1) Dans le contexte de la « war on drugs », les territoires de la zone ouest ne représentent pas une cible  prioritaire pour les intérêts sécuritaires de l’Etat car ils sont éloignés de la zone névralgique du trafic de drogues, à savoir les zones sud et nord de la ville.Les milicienscontrôlent donc cette zone ouest, en marge mais stratégique pour leurs intérêts illicites puisque limitrophe avec la zone sud et nord. En effet, ils se rendent légitimes aux yeux de la population locale en prétendant contenir l’expansion du trafic de drogues vers la zone ouest. En parallèle, ils négocient avec les trafiquants pour tirer profit du commerce de drogues et assurer la permanence de ces derniers dans les favelas de la zone sud et de la zone nord.

1) In the context of the “war on drugs”, the western area territories are not a priority target for the state security interests as they are far from the southern and northern areas of the city which are the more sensitive drug trafficking areas. So, the militiamen control this western area that is on the edge but which is strategic for their illicit interests as it borders the southern and northern areas. As a matter of fact, they gain legitimacy in the eyes of the local residents by claiming to contain the expansion of drug trafficking toward the western area. At the same time, they negotiate with the drug traffickers to profit from the drug trade and ensure that there is an ongoing supply of drugs in the slums in the southern and northern areas.

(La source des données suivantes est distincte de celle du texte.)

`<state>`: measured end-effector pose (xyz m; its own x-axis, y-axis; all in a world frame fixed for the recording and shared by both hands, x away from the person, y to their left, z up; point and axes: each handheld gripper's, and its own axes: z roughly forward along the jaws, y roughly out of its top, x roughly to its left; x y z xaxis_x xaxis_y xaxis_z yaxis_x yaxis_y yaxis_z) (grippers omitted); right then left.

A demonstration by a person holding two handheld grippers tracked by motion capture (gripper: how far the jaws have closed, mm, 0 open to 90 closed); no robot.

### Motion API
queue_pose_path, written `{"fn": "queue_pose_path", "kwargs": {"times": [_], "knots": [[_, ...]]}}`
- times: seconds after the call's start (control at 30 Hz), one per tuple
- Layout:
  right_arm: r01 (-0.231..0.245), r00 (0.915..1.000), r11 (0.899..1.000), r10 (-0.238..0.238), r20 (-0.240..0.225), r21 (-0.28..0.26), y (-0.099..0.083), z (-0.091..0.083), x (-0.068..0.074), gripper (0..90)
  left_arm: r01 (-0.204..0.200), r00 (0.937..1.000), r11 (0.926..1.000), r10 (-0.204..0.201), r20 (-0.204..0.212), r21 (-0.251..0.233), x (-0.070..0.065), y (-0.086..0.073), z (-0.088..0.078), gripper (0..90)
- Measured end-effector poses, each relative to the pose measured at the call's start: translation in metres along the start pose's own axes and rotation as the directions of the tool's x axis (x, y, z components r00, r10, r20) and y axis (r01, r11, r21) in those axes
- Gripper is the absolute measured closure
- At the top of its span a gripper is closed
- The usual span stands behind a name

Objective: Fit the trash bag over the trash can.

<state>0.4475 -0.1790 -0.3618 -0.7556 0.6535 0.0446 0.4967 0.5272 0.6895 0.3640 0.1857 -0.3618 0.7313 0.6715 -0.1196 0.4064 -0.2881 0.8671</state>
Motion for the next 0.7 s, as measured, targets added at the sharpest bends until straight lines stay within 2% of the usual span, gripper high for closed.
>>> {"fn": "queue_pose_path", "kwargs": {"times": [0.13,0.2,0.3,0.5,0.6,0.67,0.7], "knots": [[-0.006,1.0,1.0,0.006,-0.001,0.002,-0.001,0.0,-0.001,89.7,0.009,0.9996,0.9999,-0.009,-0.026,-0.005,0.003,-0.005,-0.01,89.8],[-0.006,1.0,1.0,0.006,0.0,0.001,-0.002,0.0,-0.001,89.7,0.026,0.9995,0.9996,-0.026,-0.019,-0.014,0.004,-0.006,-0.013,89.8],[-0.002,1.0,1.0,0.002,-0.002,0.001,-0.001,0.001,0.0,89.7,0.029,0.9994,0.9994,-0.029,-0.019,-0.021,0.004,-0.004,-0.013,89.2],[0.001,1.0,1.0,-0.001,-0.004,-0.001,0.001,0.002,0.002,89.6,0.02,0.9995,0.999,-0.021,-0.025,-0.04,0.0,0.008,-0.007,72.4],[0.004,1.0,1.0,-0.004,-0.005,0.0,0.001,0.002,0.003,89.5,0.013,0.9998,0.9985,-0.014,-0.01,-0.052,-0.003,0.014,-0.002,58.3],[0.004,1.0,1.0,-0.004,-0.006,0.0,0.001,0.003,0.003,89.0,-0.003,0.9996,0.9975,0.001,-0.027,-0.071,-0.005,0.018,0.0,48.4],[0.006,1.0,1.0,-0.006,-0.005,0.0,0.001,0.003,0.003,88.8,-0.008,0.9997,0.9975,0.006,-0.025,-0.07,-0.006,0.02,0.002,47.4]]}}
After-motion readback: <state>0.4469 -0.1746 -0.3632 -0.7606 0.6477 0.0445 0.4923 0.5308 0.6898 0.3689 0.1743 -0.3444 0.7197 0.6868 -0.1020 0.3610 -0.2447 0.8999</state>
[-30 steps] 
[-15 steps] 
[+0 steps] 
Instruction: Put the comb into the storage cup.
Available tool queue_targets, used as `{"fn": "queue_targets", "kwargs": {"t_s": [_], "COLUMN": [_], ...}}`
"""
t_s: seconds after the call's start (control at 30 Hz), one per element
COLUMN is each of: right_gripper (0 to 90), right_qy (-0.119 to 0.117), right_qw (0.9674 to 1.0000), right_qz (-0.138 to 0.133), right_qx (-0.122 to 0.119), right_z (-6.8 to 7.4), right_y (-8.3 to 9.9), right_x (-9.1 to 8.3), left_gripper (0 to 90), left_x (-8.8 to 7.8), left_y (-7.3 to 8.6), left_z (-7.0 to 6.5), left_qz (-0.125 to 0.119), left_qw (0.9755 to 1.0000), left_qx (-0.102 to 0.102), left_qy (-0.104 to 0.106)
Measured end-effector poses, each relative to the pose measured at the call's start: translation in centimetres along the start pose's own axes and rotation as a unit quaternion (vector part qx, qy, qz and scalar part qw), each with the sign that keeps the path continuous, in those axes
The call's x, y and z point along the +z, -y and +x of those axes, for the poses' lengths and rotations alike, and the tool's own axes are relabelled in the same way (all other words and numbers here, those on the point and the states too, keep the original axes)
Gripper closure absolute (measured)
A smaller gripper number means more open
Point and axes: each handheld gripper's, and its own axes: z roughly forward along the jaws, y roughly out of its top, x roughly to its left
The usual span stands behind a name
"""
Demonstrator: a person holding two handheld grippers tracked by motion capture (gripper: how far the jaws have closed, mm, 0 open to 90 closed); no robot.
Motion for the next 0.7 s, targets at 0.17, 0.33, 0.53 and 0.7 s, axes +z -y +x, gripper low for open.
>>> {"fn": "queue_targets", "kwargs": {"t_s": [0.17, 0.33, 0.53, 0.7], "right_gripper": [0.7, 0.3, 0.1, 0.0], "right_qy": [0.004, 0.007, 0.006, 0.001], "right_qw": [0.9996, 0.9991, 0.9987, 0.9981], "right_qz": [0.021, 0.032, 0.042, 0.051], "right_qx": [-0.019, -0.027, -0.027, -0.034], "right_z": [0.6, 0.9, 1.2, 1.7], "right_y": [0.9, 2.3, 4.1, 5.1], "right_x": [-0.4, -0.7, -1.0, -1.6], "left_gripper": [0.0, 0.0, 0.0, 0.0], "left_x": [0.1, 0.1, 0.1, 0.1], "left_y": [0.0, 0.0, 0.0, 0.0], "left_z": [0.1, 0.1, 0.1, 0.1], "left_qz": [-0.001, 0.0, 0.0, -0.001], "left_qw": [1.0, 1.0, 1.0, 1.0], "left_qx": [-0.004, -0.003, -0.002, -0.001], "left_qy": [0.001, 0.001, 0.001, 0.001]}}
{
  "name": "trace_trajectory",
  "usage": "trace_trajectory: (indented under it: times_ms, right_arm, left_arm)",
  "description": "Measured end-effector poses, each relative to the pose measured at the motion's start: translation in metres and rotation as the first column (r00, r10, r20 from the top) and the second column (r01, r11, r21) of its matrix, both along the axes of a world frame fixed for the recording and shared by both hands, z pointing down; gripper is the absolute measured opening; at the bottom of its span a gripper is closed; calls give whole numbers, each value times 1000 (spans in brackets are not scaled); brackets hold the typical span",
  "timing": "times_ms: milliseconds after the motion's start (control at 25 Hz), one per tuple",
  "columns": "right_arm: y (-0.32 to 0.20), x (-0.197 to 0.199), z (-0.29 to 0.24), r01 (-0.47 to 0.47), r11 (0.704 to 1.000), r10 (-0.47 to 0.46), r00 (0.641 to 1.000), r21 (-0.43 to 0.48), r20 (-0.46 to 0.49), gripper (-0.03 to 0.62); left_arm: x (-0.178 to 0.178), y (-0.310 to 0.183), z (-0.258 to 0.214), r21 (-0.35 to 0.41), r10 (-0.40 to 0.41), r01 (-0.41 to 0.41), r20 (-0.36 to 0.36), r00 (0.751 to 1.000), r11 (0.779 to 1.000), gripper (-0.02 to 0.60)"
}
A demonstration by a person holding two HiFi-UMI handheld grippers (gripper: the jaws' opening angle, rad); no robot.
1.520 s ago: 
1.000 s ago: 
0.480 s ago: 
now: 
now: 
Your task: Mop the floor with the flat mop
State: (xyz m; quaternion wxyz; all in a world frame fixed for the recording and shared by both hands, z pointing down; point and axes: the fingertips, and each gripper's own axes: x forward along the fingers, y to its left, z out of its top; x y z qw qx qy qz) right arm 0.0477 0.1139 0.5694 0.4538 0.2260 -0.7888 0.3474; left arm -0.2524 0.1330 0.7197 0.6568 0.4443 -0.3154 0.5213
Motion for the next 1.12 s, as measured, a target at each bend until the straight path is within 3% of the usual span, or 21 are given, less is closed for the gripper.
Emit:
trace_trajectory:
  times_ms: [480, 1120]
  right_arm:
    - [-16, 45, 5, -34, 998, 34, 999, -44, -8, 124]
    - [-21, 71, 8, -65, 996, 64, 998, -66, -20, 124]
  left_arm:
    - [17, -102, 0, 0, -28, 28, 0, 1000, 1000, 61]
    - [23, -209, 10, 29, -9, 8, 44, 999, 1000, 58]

2) Il y a environ dix ans, le gouvernement de l’État de Rio de Janeiro voulant éviter une possible expansion du trafic de drogues avait lui-même alimenté des rumeurs pour justifier un contrôle des miliciens dans la zone ouest. C’est pourquoi le mot « milices » était initialement utilisé par la presse afin d’éviter l’emploi des termes « escadrons de la mort » ou « justiciers » hérités de la dictature et à forte connotation négative. Il s’agissait, en effet, de présenter les  milices  comme un groupe de policiers issus de l'endroit et ayant la volonté de défendre leur quartier d’une menace extérieure matérialisée dans la figure du « trafiquant de drogues». C’est pourquoi Cesar Maia, le maire de la ville de Rio de Janeiro, utilisait à l’époque, le terme d’« auto-défense communautaire » quand il faisait référence à ces groupes. C’est suite à la prise d’otages et à la torture des journalistes du quotidien national O Dia en 2008 que l’Etat a reconnu les milices comme un groupe criminel, même s’il continue à les considérer comme un problème moins grave que celui des trafiquants.

2) About 10 years ago, the government of the state of Rio de Janeiro, wanting to prevent the possible expansion of drug trafficking, had itself fuelled rumours justifying control by militiamen in the western area. The reason the word “militia” was initially used by the press was to avoid the use of terms like “death squads” and “vigilantes”, inherited from the dictatorship and with highly negative connotations. This involved presenting the militias as a local policing group wanting to protect their neighbourhood from an outside threat in the figure of the “drug trafficker”. That is why the mayor of the city of Rio de Janeiro, Cesar Maia, used the term “community self-defence” when he referred to these groups at the time. It was after the hostage taking and torture of the O Dia reporters in 2008 that the State recognized the militias as a crime group, although it still considers them a less serious problem than drug traffickers.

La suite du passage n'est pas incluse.